As an IOPT practitioner you would be working with people who are sometimes highly traumatised, and who often have extremely vulnerable psyches. This is a considerable responsibility, and requires you to be safe for them, and the only way in which you can achieve that is by dedicating yourself to several years of primary education, and deep personal exploration of your own traumas.
At the same time I do not want to discourage you. The more IOPT work is getting known, the more people are wanting to find practitioners. However, it can only work if all of us, current practitioners and student practitioners, require the highest standards of ourselves. Nothing less will do.
IOPT principles on topics of identity, trauma, autonomy and self-responsibility mean that we have to give up on our survival strategy of requiring another, typically more experienced person, to tell us that we are okay, and okay to practice (survival strategy of 'identification'). The truth of everything about you, including your ability as a potential practitioner, is not 'out there', it is within you as a human being and a student practitioner.
The normal procedure in the psychotherapy world is one where, after the seven years of training, an exam assessment happens, and those who are supposedly more experienced pass judgement on the examinee. My own experience of this at a highly reputable psychotherapy training institute in London in 1992 was extremely re-traumatising, and in my view, this procedure is highly suspect and completely against IOPT core principles and values.

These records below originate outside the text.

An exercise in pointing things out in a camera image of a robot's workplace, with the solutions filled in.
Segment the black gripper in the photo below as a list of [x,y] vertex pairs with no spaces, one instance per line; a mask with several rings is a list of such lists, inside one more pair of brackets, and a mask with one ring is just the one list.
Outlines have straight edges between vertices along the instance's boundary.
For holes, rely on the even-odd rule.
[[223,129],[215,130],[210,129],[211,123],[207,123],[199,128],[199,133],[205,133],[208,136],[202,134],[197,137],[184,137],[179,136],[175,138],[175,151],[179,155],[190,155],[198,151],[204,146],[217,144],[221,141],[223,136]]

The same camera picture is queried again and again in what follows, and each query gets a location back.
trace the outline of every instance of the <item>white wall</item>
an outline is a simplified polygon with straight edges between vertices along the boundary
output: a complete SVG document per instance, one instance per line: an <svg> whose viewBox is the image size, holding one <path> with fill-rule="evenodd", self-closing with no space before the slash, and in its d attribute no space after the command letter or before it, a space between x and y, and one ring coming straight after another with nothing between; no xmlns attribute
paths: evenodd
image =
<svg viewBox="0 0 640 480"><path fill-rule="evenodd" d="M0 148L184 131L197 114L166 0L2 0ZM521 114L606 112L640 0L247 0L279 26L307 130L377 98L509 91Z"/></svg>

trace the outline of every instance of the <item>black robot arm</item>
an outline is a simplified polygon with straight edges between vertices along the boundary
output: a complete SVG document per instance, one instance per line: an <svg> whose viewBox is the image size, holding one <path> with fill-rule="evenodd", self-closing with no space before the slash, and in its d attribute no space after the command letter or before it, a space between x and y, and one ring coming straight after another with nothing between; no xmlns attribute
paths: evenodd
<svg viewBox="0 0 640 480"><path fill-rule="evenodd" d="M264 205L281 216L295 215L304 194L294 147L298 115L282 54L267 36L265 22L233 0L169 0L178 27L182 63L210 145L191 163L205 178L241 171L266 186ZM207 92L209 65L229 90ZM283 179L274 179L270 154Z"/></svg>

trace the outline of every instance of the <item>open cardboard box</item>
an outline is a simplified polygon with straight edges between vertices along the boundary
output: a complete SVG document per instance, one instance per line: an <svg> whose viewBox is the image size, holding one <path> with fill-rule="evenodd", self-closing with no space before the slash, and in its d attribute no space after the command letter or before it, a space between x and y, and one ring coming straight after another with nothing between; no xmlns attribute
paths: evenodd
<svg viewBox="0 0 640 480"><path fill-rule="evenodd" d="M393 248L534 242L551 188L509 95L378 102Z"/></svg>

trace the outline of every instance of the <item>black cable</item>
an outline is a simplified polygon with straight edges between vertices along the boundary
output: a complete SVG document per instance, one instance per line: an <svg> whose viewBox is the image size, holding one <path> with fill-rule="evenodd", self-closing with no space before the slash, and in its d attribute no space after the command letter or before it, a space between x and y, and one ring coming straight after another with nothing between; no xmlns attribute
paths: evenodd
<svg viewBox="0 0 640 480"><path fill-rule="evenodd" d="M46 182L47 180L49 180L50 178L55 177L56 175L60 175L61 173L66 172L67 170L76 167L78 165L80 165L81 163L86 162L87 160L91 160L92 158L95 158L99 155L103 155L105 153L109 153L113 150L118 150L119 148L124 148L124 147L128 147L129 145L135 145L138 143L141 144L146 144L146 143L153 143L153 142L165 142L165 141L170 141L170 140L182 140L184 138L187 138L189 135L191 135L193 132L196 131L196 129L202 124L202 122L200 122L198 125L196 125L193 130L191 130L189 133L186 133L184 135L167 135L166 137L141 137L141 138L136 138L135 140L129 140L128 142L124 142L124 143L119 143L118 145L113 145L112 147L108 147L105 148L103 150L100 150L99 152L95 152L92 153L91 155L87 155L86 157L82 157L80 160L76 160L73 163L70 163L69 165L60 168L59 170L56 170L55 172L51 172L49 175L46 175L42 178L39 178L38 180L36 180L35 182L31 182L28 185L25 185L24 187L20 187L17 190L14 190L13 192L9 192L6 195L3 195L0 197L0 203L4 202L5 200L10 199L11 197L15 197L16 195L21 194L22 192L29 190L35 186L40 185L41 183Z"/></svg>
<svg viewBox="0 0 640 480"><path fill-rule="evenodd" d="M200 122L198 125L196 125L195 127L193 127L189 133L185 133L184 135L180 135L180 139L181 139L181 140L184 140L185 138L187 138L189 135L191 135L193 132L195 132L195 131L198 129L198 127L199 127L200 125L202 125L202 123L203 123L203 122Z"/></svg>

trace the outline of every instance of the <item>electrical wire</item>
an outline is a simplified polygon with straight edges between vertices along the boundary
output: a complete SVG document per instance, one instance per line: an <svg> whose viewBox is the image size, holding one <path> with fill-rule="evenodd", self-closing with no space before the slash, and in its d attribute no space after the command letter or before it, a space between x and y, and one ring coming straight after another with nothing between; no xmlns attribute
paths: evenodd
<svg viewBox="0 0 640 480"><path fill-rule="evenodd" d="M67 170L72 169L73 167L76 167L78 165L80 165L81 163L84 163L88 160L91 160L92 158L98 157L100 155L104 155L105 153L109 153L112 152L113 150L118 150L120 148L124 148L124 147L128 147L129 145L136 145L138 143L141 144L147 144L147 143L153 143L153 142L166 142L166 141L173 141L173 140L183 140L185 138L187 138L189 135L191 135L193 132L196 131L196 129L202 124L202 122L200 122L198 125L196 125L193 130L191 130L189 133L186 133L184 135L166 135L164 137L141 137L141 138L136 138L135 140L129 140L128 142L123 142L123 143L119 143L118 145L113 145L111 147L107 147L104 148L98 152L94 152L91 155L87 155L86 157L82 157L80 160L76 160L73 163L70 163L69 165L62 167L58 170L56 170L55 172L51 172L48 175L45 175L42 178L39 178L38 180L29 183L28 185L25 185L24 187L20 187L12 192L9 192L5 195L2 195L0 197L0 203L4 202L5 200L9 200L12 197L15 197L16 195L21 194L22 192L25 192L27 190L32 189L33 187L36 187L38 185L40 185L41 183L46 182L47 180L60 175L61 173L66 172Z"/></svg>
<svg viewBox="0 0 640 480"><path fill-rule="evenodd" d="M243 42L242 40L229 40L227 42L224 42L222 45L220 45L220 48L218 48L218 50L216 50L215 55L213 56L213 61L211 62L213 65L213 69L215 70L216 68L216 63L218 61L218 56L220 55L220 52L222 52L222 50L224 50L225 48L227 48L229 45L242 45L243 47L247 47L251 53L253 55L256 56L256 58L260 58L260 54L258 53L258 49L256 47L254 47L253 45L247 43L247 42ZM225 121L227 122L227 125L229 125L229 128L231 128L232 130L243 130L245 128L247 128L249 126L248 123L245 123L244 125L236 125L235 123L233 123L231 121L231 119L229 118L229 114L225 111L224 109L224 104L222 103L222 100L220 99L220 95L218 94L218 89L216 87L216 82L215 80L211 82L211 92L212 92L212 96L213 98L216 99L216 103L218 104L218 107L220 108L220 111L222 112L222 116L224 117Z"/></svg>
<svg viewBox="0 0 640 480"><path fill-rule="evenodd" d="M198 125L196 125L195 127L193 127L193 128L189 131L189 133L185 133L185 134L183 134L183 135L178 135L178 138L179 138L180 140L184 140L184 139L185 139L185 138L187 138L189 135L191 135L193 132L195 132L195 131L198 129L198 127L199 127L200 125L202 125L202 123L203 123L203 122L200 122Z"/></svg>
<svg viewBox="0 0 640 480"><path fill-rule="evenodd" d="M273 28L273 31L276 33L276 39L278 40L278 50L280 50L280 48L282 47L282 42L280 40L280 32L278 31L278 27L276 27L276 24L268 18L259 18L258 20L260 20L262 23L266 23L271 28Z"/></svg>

Without this conventional assessment process, which, again I say, is contrary to basic IOPT principles and values, the burden of responsibility for when a person is ready to practice falls on the person themselves. As a novice practitioner you are the only person responsible for monitoring your competence to practice, not just at the beginning of your practising life, but throughout the time that you work as an IOPT practitioner. No one else can, or should, do this for you. This is something we all have to monitor in ourselves, with honesty and the commitment to truth and reality that is at the core of IOPT. The best way that we can do this is by making a true and life-long commitment to ourselves. The best practitioners are those who take themselves and their own traumas seriously, and continually work to become clearer in their own psyche.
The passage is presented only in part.